“That’s not really how I look and sound,” he frowned.
My oldest son pressed the “play” button, viewing again the video of himself that he and his brothers had recently made. I watched as he studied himself with wonder, fascinated at the face staring back at him from the screen, unsure if he liked the voice that was coming out of the mouth that looked like his.
“Actually, it is,” I said. “That’s exactly how you look and sound.”
He cocked his head and smiled. “Really?” he asked. “I’m surprised! I guess I thought I look and sound different because I only know myself from inside myself. I needed my video to see me right!”
He giggled as he ran off to find his brothers, content with his newfound identity.
I smiled and returned to my book. It had been several months since I began it and I was still less than a quarter through the massive tome, but some friends were reading Kristin Lavransdatter, and I wanted to finish reading it with them. The candle flickered on the table beside me as I returned to 14th Century Norway, struggling to remember the unfamiliar names, but intrigued by the Medieval setting and the story of young Kristin.
I recalled a discussion about the book I had with those friends some months earlier. One friend had remarked how she hated Kristin, appalled by her depravity and foolishness.
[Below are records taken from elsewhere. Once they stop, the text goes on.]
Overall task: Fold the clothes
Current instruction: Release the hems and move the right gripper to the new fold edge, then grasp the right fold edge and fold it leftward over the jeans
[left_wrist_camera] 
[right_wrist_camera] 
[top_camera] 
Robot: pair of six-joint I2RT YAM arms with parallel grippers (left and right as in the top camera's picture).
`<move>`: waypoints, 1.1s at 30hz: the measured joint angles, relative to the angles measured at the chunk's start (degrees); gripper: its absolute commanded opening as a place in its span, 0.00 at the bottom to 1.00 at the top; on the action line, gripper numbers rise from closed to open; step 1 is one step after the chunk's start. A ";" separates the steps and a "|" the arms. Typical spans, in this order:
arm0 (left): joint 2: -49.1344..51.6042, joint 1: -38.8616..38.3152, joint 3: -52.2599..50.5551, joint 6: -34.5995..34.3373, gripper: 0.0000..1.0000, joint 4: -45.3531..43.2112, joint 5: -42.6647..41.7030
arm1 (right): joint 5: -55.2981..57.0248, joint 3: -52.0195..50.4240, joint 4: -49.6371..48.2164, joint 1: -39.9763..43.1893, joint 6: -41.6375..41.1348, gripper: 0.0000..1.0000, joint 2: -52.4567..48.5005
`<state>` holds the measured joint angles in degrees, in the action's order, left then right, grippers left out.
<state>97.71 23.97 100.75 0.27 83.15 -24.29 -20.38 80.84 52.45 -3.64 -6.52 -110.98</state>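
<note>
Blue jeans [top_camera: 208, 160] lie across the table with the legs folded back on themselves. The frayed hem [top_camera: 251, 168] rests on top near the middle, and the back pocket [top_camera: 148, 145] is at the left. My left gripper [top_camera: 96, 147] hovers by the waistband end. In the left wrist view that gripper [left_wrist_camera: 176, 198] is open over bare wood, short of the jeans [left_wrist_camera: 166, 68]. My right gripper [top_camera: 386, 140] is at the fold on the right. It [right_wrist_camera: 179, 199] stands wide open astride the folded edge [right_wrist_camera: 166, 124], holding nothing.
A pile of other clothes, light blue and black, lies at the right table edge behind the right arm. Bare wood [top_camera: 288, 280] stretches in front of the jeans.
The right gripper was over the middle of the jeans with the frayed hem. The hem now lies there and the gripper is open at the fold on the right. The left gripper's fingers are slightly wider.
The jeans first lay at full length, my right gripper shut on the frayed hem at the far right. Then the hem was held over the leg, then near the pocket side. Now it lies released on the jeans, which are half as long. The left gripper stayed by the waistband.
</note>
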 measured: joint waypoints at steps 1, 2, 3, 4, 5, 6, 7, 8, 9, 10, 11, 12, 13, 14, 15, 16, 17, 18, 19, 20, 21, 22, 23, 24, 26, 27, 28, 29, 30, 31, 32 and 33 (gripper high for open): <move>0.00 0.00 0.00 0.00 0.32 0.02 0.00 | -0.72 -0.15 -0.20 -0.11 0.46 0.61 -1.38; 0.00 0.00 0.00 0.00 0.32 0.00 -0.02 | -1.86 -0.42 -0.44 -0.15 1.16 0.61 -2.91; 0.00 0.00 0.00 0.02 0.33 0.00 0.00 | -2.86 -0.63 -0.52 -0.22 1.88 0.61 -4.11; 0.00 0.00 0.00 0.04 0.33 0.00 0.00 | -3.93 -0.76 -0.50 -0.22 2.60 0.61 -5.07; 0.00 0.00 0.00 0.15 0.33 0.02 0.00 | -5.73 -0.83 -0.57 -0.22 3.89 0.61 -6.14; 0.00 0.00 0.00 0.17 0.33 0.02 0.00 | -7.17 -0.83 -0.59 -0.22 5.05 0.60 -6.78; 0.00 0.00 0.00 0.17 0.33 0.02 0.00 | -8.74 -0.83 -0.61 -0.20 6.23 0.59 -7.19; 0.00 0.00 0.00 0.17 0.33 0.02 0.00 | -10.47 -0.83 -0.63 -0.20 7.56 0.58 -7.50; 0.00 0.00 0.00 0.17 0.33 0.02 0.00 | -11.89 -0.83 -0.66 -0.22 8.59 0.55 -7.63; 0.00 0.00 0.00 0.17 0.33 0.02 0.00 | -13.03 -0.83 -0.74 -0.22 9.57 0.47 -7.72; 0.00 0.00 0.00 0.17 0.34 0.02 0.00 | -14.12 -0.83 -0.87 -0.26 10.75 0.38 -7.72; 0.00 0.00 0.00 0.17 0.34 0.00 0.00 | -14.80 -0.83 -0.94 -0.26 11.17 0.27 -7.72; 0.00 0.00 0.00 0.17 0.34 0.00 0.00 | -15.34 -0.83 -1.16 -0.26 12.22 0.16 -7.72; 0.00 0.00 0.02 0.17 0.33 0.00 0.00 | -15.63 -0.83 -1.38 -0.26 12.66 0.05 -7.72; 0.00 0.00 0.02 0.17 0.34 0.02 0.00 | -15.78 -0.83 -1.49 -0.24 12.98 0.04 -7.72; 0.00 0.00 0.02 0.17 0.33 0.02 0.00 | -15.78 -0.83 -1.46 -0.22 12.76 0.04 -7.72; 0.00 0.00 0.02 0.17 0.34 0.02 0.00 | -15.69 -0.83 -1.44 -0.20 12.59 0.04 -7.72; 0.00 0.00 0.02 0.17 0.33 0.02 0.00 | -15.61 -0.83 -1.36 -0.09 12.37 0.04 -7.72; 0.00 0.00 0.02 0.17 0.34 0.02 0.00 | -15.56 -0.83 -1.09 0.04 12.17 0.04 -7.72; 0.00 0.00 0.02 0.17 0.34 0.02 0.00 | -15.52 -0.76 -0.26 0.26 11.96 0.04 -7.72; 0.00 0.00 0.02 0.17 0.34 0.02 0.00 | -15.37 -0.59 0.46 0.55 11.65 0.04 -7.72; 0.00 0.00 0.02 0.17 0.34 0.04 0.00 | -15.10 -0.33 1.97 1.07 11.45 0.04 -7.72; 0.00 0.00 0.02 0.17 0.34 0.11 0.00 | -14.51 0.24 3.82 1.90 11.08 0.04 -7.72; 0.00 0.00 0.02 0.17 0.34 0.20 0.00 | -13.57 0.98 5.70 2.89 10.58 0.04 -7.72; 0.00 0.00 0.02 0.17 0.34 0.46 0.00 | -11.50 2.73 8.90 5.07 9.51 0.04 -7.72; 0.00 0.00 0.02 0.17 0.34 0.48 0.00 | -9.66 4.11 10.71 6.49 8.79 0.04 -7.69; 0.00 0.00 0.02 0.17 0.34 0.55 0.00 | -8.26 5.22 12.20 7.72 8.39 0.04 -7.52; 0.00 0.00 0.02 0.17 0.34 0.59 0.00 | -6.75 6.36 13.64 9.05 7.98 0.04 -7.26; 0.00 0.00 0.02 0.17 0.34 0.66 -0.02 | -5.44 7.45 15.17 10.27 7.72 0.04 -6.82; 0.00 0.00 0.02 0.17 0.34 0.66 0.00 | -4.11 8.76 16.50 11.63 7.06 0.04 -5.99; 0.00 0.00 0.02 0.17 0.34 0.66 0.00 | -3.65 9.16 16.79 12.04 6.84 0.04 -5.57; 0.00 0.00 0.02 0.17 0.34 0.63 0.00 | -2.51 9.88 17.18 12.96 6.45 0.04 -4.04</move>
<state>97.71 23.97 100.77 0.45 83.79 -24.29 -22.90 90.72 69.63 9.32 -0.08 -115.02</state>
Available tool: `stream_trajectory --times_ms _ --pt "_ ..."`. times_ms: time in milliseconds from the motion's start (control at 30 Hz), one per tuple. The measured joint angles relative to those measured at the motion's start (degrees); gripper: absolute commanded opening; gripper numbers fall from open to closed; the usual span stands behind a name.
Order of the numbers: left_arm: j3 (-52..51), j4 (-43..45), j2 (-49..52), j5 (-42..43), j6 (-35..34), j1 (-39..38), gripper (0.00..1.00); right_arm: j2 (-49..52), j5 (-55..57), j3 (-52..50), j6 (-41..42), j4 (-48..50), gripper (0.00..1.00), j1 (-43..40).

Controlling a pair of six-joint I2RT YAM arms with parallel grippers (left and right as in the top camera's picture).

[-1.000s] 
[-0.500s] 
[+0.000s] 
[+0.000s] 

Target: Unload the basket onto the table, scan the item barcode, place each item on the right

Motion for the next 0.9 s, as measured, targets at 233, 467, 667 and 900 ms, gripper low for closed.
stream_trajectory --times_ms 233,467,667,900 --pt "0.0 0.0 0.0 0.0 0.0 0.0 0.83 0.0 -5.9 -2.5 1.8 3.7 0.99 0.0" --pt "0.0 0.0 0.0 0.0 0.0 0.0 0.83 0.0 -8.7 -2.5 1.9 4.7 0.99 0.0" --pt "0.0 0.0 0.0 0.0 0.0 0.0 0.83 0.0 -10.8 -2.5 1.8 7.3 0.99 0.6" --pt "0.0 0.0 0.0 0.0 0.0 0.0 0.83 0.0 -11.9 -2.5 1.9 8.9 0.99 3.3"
Others, who were much further along in the story than I was, heartily agreed. I had kept silent. At the time, I was only a few chapters in and Kristin was a delightful child. I braced myself for the fall from grace I knew was coming by their admonitions of her behavior.
As I read on, though, I found myself unsettled. I hated Kristin too, yes. But I was unnerved by the discovery of how much I actually understood her. I was startled to find that her thoughts were my thoughts, her feelings the same as my own.
“She thought about her own heart, which fully understood what was right and wrong, and yet she had always yearned for what was not righteous.”
The words resonated deep within me. Our sins were different, of course, but the stubborn willfulness to continue in them and to justify our actions were identical. And I was aghast.
“Surely not,” I thought to myself, as I wept over the pain and anguish she caused her loved ones. My heart broke for those she had dishonored and betrayed, but also for Kristin too--for her obstinate insistence on her own way, in spite of the consequences. “It cannot be,” I whispered.
That’s not really how I look and sound.